The platform, which will open for submissions in the autumn and launch in spring 2014, will focus initially on the life and environmental sciences, before expanding into other areas of the natural sciences.
It will not be a condition of publication that any papers referring to the datasets be published in NPG journals. A spokeswoman for NPG said it would be willing to coordinate the publication of data descriptors with the publication of related papers to avoid “compromising” the latter.
Jason Wilde, NPG’s business development director, said: “Over recent years researchers, funders and learned societies alike have been calling for new ways to make scientific research, and research data, more available, reusable and reproducible.”
The descriptors will be published under a creative commons licence. However, some academics have criticised NPG’s decision to charge a higher fee for the most permissive CC-BY licence, which allows all reuse subject to the original author being credited.

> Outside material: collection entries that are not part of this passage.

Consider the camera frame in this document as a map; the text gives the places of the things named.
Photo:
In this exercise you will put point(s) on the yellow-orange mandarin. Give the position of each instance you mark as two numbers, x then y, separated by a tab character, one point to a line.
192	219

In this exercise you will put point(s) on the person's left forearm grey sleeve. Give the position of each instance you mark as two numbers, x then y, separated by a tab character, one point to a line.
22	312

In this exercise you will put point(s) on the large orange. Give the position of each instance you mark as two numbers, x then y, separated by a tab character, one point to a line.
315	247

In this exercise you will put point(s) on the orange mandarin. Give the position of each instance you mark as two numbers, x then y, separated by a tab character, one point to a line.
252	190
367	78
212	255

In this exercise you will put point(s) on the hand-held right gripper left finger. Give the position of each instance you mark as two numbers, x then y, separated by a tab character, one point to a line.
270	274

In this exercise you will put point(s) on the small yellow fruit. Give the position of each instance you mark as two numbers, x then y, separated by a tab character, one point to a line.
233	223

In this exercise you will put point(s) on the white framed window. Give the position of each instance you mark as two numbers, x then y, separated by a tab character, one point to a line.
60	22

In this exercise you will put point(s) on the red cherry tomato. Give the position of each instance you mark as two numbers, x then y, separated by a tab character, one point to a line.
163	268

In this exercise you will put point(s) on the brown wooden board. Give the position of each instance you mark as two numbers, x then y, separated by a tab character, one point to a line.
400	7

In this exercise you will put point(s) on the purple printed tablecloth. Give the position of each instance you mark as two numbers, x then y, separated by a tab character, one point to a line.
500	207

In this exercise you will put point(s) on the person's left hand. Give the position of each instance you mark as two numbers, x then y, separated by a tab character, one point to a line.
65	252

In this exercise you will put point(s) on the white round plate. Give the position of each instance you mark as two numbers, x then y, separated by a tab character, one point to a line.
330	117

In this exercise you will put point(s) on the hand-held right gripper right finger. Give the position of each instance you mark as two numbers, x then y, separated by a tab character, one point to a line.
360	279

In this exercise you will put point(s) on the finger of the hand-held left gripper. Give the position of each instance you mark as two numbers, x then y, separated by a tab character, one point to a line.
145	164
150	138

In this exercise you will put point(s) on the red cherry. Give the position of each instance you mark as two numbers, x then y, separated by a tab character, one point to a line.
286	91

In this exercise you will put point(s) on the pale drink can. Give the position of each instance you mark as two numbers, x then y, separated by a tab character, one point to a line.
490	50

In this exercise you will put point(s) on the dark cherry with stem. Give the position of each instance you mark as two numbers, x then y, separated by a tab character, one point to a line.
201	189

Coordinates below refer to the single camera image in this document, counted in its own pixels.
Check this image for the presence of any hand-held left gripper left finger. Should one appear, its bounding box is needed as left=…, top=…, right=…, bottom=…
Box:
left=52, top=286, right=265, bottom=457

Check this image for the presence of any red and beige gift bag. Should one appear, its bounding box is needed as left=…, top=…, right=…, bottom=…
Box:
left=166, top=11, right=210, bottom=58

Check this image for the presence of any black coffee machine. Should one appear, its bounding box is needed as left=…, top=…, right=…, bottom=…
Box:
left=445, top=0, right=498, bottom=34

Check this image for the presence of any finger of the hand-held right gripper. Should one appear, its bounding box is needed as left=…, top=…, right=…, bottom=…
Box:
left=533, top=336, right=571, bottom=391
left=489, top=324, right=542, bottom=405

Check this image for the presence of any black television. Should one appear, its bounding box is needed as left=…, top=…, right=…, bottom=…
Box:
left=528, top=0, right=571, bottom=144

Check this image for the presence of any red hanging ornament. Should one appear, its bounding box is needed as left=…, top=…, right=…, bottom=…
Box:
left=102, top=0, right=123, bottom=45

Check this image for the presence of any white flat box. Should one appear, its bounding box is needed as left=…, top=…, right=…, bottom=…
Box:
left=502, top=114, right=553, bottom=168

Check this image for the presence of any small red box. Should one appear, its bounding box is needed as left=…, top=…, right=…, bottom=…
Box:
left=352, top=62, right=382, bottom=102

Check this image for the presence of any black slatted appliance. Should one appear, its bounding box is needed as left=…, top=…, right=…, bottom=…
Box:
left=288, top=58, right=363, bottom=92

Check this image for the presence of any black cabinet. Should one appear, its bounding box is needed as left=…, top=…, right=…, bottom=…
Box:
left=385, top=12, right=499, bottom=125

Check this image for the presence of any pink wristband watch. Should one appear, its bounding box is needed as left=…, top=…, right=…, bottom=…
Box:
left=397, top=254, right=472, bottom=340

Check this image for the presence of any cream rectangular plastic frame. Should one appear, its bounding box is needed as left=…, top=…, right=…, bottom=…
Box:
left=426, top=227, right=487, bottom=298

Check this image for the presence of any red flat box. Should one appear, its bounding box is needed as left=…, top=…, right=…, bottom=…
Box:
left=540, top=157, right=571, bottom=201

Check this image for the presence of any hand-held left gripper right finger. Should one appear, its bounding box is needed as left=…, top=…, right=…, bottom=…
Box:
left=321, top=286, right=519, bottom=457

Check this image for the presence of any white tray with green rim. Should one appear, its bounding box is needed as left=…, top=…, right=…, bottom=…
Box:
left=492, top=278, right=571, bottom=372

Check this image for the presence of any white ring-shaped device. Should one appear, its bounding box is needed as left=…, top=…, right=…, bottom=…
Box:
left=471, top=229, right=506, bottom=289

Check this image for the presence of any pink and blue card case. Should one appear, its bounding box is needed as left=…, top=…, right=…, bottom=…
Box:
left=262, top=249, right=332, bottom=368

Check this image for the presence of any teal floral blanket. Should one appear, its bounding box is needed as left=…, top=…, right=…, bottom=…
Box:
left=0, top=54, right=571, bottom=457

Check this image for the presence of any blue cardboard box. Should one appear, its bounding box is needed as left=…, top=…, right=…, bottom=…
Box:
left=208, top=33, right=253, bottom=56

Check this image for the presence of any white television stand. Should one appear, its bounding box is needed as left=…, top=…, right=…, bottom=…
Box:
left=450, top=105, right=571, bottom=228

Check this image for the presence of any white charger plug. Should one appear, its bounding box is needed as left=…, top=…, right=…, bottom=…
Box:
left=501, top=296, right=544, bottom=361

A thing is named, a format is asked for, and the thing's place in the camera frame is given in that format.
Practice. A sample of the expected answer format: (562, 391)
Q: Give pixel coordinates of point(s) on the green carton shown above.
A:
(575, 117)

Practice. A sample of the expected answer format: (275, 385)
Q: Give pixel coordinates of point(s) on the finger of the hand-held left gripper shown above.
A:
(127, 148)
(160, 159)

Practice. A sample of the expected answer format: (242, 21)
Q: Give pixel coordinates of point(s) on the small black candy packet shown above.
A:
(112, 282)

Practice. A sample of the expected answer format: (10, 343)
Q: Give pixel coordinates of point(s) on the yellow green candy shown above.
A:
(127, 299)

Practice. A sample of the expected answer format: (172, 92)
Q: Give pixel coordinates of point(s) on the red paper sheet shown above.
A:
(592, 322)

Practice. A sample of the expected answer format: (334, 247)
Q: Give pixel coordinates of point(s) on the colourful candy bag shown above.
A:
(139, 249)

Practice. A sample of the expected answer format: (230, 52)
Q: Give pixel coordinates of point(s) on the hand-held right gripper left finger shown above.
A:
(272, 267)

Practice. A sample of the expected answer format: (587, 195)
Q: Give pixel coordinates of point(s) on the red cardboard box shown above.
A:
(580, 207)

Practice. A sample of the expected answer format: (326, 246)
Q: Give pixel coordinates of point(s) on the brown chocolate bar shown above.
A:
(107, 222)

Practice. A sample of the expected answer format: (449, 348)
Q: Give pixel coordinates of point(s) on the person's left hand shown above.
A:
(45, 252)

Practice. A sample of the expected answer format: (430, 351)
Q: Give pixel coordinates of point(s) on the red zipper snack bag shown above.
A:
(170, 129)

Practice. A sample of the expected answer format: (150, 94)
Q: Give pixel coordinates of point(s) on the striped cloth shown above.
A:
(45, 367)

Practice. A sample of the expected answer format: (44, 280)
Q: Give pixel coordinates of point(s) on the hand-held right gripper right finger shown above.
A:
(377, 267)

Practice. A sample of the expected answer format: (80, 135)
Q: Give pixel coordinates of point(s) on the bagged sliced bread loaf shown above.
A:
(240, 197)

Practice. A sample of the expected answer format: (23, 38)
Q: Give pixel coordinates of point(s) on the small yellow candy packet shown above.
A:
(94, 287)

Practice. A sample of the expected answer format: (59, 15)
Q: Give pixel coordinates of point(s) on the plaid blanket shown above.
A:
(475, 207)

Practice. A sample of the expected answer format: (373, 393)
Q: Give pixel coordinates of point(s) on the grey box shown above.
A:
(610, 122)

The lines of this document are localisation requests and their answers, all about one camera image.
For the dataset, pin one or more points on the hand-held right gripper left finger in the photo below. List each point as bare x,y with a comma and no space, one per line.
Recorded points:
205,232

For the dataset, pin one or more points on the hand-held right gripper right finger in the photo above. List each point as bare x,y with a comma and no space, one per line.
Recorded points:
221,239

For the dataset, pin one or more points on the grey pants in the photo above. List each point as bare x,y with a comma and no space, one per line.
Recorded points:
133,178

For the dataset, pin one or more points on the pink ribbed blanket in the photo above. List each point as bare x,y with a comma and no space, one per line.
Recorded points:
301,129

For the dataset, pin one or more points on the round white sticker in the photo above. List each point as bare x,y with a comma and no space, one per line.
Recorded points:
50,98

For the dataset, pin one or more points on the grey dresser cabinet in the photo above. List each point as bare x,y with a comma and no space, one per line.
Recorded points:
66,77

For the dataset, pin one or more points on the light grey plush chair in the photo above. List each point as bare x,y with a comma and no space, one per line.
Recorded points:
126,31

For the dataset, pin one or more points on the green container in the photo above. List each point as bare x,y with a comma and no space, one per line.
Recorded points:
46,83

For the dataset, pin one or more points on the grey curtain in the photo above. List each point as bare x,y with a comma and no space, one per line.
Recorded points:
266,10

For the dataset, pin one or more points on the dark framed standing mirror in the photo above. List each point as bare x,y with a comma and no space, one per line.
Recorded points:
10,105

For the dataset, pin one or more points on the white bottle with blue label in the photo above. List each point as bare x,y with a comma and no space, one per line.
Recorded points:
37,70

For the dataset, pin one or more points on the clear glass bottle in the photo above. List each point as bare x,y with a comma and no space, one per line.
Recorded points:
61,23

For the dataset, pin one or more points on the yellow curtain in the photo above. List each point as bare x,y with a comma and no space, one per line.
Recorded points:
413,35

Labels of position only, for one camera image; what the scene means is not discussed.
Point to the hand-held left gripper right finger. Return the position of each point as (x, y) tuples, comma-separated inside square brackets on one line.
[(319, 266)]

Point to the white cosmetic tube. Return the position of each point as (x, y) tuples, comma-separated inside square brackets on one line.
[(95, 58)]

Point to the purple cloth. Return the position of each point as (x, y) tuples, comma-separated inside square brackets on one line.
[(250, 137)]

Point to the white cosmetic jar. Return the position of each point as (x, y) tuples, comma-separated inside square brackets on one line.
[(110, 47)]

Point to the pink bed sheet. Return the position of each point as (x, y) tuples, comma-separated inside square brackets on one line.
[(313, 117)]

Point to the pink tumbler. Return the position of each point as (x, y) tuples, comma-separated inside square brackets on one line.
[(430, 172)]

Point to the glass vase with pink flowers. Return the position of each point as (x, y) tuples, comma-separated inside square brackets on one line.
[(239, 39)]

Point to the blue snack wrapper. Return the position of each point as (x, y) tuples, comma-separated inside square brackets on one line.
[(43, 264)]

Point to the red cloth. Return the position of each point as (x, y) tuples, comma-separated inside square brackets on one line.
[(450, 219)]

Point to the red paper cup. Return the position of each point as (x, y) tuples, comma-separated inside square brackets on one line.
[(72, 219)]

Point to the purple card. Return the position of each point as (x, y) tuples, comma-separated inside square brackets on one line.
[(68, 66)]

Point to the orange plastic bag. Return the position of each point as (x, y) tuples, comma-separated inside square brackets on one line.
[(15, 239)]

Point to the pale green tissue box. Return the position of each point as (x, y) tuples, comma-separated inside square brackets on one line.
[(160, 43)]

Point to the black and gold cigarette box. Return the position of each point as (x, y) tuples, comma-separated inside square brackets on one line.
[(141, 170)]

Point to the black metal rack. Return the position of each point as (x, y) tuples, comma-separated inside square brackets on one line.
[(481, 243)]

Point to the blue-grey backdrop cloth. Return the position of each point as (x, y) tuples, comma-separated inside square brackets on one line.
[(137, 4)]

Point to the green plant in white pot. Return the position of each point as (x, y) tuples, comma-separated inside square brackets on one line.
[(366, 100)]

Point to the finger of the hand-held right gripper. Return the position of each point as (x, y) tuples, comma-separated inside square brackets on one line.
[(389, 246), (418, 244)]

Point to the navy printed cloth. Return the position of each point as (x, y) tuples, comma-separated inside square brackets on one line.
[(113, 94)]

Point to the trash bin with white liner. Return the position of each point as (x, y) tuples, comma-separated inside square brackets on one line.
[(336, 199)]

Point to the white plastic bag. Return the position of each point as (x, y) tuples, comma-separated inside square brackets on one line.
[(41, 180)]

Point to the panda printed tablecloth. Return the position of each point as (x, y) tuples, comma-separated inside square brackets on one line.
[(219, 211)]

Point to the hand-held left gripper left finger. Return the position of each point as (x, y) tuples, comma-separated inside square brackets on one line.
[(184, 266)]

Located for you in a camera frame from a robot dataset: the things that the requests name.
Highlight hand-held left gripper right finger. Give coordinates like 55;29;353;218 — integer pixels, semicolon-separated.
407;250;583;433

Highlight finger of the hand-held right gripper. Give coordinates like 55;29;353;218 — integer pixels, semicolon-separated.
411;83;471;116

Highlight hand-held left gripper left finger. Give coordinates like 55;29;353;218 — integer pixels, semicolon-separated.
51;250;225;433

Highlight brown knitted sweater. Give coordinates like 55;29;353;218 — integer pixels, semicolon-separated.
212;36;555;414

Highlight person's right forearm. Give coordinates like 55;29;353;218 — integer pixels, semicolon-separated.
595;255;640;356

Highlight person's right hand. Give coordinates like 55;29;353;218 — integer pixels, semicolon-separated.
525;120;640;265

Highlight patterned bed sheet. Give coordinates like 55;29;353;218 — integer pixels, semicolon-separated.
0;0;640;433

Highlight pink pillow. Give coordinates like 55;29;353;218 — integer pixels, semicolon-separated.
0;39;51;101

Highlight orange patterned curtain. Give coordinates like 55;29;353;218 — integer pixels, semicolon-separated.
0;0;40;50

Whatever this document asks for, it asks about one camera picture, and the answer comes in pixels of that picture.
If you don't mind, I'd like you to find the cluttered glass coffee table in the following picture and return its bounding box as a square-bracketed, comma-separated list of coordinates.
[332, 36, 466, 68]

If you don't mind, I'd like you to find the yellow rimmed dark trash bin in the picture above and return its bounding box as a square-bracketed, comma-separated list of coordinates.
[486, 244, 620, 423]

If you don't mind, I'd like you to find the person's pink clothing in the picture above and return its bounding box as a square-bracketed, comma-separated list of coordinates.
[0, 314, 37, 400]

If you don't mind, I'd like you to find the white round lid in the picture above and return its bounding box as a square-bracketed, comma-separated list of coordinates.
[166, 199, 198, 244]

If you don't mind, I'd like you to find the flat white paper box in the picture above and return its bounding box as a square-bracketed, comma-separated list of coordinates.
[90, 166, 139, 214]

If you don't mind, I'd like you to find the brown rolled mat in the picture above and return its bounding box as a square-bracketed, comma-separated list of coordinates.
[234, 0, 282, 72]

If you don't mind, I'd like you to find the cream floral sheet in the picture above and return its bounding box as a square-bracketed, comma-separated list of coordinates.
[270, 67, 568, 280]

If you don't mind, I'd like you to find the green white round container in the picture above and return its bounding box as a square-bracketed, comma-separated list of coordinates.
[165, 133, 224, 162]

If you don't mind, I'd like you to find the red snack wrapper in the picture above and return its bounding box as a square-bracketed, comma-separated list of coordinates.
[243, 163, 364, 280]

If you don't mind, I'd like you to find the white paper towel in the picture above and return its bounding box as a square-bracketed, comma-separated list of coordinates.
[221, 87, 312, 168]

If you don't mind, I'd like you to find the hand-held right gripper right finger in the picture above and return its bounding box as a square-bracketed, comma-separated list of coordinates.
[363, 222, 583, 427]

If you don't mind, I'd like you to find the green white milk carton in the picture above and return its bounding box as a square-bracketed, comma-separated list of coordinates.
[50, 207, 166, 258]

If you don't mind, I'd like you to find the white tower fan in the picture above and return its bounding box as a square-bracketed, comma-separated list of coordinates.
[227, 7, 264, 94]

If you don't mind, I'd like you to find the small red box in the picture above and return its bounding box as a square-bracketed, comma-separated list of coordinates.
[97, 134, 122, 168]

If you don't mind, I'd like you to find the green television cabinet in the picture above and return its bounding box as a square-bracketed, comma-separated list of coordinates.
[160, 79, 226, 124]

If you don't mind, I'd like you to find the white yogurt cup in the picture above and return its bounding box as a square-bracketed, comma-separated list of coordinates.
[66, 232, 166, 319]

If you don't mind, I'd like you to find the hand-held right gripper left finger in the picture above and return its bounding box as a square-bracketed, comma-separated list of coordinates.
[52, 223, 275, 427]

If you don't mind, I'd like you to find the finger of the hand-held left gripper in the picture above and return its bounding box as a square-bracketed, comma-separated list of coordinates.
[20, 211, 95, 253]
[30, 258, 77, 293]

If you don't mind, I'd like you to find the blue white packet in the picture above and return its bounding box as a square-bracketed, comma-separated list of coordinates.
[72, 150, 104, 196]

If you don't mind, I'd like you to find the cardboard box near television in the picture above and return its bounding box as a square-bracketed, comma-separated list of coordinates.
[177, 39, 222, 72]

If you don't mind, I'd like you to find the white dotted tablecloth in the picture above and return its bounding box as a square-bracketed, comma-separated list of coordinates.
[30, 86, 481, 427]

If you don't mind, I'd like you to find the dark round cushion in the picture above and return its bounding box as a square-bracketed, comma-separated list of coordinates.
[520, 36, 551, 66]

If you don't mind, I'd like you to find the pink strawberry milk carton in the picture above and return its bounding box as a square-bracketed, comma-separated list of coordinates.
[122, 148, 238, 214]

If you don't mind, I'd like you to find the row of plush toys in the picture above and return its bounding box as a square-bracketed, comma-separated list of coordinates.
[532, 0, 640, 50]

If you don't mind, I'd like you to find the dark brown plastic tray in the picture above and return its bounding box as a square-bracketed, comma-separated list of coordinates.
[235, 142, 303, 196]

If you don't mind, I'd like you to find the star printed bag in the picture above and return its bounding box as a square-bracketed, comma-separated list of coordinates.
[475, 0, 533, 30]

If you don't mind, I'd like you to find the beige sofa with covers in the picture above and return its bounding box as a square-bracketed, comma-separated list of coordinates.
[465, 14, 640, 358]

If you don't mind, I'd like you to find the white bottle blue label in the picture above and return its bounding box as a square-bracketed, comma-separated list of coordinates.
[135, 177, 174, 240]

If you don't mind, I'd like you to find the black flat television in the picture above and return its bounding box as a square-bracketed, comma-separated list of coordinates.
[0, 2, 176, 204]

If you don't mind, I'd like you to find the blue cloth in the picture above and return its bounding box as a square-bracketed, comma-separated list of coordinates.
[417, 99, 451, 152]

Publication under a CC-BY licence – which is also required by Research Councils UK for papers published via the gold open-access route – will cost £650 after December 2014, compared with £585 for licences that prohibit commercial reuse.
An NPG spokeswoman said the price differential “fairly represents NPG’s loss of exclusive commercial rights. By authors granting these rights to NPG, it will enable us to maximise future commercial opportunities, such as commercial reprints.”
She added that “we felt it right that these benefits should be returned to our authors, and that was the basis for reducing” the price of the non-commercial licence.
She pointed out that the datasets themselves were available under the terms of the hosting repository; these terms “tend to be very open”. Metadata associated with the data descriptors would also be available under the most unrestrictive Creative Commons licence available, known as CC0.